Today CNN announced that they are nixing Crossfire, and dropping their relationship with one of the show’s “commentators” (I use that word lightly), Tucker Carlson (who claims that he actually quit months ago). CNN’s new President, Jonathan Klein, said that he agreed with much of Stewart’s indictments against the media. So sayeth the New York Times:
Mr. Klein specifically cited the criticism that the comedian Jon Stewart leveled at “Crossfire” when he was a guest on the program during the presidential campaign. Mr. Stewart said that ranting partisan political shows on cable were “hurting America.” Mr. Klein said last night, “I agree wholeheartedly with Jon Stewart’s overall premise.” He said he believed that especially after the terror attacks on 9/11, viewers are interested in information, not opinion.
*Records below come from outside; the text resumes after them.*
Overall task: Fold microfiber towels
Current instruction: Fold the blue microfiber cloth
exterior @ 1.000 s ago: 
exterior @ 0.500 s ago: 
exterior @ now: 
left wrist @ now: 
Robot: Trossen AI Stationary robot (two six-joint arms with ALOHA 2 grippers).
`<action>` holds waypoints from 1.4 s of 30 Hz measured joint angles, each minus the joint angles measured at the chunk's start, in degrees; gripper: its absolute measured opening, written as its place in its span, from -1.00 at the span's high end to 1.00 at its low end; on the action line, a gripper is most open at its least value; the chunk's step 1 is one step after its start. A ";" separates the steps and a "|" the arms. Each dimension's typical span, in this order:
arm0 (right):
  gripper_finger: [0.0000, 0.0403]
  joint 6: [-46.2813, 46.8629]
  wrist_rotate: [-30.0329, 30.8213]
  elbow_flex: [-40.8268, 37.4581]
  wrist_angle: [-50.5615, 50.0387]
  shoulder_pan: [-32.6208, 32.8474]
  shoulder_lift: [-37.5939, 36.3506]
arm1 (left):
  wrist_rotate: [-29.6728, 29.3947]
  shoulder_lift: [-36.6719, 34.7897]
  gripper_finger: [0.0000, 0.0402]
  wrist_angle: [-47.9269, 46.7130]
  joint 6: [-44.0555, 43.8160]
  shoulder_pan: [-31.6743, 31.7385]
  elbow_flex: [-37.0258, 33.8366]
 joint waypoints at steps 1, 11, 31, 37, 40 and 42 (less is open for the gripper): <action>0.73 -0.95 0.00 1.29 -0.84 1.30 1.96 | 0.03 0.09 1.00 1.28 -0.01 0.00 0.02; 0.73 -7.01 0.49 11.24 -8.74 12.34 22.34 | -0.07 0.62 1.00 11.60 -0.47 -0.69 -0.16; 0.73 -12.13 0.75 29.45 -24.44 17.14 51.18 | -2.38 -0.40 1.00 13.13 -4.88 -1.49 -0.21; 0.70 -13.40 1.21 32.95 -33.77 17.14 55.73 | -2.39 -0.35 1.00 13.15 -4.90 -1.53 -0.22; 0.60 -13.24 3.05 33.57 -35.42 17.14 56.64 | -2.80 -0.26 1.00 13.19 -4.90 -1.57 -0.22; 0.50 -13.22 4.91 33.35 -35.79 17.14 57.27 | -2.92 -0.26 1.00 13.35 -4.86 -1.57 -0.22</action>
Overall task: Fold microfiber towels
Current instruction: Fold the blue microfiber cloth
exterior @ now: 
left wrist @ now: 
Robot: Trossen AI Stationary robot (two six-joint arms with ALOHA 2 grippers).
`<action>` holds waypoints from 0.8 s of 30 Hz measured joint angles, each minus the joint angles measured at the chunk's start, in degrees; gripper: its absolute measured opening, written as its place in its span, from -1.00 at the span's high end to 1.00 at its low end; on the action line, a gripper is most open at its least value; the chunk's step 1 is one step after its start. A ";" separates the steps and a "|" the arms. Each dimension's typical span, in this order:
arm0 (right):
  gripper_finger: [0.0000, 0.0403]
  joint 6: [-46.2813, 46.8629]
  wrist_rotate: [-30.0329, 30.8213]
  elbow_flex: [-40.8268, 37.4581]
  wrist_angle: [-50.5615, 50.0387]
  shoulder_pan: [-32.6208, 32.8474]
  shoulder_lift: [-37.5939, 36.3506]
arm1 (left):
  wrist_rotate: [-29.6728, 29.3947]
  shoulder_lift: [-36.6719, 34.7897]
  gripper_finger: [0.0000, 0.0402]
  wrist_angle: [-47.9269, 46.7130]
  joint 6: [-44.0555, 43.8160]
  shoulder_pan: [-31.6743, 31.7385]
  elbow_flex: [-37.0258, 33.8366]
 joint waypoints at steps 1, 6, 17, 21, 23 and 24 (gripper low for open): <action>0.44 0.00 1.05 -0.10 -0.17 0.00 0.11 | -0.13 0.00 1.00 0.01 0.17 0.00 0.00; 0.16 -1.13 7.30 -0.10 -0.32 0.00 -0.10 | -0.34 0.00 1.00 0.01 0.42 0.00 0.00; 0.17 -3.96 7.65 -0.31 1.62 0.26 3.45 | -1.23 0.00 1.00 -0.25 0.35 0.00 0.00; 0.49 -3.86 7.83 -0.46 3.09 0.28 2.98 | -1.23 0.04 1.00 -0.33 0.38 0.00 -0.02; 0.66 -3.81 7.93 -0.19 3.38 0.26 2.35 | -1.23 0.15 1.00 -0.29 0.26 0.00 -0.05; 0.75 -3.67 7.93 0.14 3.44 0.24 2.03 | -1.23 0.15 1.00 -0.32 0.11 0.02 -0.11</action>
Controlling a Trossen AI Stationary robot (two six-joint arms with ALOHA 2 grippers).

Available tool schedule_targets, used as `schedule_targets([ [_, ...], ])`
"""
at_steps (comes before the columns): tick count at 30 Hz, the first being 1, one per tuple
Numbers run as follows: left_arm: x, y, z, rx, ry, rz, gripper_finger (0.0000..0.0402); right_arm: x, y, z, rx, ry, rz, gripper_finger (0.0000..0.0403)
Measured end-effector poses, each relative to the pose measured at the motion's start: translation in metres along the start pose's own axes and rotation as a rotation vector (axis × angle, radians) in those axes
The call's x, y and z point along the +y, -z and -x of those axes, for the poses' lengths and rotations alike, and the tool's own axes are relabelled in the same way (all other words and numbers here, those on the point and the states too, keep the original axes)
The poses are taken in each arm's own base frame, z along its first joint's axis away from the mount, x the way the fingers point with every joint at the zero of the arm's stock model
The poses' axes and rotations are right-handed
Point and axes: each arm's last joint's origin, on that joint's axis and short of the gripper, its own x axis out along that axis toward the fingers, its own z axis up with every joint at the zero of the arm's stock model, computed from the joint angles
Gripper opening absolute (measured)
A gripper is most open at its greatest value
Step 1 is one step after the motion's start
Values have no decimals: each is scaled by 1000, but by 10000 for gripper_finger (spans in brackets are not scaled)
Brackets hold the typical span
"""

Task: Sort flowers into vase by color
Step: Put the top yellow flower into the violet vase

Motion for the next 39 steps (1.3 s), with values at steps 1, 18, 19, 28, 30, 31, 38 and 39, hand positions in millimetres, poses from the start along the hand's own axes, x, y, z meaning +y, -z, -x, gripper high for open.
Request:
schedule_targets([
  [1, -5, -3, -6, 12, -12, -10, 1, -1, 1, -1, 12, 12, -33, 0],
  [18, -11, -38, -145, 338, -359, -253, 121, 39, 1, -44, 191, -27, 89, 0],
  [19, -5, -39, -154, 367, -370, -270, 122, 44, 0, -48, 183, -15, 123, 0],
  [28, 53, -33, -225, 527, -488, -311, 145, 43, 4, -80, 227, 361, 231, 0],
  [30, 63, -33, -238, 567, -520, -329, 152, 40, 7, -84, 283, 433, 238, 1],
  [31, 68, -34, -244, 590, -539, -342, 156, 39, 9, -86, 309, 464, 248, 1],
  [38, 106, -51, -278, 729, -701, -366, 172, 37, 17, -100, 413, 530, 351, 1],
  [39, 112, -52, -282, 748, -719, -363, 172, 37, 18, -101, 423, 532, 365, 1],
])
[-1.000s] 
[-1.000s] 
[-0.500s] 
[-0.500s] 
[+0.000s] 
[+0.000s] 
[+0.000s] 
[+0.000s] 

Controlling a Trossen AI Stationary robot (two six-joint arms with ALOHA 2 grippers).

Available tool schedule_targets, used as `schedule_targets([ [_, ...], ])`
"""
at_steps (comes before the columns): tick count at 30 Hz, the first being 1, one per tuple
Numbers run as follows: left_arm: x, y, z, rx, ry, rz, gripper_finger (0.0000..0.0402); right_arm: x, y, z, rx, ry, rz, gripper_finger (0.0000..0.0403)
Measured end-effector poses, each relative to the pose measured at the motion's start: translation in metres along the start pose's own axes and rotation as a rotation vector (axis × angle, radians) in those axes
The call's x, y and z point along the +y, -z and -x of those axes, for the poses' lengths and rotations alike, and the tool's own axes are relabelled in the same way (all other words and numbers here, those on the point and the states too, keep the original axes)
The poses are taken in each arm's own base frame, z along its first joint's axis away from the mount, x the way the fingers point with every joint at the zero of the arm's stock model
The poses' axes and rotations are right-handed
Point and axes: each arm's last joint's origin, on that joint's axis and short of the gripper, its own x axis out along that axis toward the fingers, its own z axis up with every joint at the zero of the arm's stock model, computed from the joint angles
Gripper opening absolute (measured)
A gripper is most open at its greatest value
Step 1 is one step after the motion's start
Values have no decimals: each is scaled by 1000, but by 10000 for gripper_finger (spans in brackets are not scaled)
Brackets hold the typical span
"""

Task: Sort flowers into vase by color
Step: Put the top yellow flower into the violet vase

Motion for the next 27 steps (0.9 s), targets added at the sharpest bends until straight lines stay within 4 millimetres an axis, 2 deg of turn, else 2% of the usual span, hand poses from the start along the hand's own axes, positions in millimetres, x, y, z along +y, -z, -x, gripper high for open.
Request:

Now, few would think that Stewart is the cause for the demise of Crossfire, but his complaints are most certainly a symptom of the media’s unwillingness to throw punches. Whether it’s Swift Boat Veterans for Truth or forged National Guard documents, too much time is spent discussing discussions about “news.” Then, what becomes news are the discussions themselves, and the journalists don’t spend enough time asking whether or not any of this garbage is actually correct, or engaging in real debate. I commend CNN for dumping the likes of Crossfire, but they, like most major media outlets, have a long way to go before the thinking public truly respects them again.